TASK DETAILS:
Every line of the data below that holds the string "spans" needs to be reported.

(Stored items)

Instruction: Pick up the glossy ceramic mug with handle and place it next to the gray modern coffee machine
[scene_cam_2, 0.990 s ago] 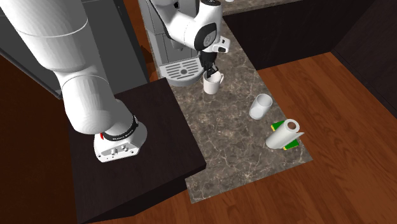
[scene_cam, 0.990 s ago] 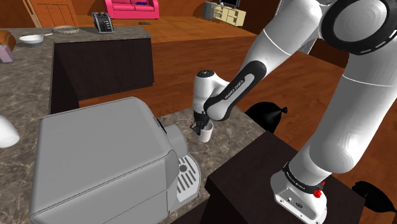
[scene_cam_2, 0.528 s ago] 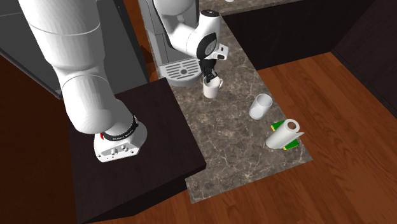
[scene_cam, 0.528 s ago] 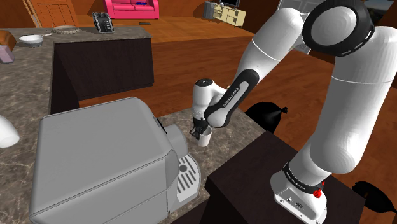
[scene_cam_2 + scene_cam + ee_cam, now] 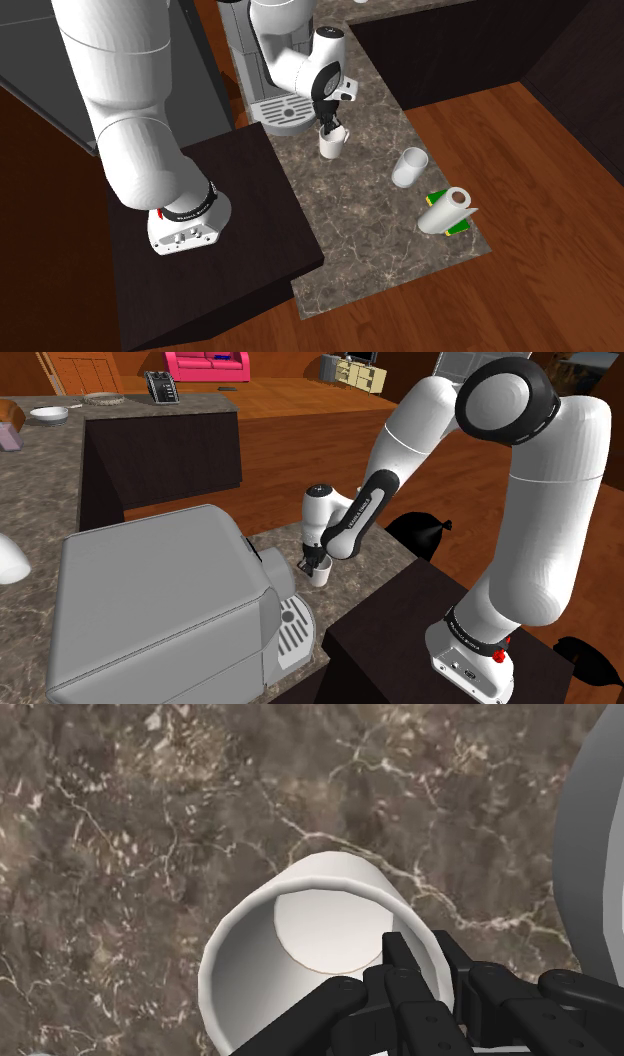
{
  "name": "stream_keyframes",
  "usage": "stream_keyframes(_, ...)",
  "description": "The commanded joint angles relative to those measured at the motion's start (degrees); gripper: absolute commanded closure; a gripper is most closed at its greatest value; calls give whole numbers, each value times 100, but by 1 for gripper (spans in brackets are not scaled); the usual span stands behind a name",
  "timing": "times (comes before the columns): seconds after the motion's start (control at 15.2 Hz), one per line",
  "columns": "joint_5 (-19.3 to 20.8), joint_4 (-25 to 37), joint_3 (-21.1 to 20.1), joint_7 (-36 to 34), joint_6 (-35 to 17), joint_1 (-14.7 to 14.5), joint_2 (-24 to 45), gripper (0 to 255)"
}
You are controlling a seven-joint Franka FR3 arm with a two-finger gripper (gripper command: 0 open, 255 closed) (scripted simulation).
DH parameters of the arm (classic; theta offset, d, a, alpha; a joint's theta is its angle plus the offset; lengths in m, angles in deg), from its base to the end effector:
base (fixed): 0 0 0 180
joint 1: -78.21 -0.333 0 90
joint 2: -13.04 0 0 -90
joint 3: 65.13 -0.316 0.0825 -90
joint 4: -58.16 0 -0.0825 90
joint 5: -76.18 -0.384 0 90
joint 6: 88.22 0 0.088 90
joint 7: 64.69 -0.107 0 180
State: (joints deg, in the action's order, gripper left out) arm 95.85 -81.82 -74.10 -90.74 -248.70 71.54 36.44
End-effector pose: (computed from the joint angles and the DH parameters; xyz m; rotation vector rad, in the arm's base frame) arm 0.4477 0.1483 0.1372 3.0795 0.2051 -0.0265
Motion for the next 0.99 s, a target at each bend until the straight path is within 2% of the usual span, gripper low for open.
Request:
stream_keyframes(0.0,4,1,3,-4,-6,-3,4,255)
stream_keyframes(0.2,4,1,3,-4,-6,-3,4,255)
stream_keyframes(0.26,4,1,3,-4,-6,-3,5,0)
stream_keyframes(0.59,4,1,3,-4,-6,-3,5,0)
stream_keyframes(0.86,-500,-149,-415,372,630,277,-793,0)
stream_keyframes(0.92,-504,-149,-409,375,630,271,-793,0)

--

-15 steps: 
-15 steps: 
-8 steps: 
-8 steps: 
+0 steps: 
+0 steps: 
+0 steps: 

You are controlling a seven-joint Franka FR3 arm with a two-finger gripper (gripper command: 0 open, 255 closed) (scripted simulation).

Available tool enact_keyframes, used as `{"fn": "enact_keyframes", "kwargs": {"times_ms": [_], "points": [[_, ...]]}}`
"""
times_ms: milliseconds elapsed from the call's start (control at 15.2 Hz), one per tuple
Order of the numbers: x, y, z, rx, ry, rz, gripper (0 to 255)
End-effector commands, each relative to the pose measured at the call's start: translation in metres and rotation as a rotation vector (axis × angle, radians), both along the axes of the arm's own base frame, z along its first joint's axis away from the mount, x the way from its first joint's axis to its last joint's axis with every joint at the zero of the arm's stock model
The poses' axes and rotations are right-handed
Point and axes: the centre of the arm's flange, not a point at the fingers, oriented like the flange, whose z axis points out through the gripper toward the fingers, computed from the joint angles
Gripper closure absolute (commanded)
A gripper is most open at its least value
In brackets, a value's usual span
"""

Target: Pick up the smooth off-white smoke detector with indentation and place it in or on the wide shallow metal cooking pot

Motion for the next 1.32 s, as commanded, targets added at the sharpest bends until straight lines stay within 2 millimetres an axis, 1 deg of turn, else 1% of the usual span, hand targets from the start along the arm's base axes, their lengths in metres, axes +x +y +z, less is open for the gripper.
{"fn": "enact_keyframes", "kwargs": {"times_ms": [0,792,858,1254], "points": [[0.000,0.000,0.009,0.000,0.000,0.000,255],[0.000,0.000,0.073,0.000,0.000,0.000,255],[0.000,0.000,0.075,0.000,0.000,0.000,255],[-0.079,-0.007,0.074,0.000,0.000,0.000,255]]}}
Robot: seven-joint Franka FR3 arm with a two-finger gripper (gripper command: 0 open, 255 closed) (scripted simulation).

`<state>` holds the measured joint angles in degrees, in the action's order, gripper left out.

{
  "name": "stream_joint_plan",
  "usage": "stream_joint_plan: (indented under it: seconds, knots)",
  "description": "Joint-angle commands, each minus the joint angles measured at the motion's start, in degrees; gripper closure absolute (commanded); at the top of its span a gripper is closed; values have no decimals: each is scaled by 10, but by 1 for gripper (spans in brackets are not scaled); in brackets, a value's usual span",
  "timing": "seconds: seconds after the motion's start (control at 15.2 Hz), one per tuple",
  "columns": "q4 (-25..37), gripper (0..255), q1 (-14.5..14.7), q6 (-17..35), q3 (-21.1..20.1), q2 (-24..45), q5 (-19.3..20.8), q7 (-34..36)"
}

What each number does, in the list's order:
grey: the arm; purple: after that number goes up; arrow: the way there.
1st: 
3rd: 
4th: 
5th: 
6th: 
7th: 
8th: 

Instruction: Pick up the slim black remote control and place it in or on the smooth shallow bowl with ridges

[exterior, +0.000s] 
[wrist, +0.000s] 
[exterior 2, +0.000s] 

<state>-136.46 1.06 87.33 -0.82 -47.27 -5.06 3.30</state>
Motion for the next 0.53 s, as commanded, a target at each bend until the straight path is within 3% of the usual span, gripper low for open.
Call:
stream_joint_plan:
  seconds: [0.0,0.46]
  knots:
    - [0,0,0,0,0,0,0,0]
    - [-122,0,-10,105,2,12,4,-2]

TASK OUTPUT:
  "description": "The commanded joint angles relative to those measured at the motion's start (degrees); gripper: absolute commanded closure; a gripper is most closed at its greatest value; calls give whole numbers, each value times 100, but by 1 for gripper (spans in brackets are not scaled); the usual span stands behind a name",
  "description": "Joint-angle commands, each minus the joint angles measured at the motion's start, in degrees; gripper closure absolute (commanded); at the top of its span a gripper is closed; values have no decimals: each is scaled by 10, but by 1 for gripper (spans in brackets are not scaled); in brackets, a value's usual span",

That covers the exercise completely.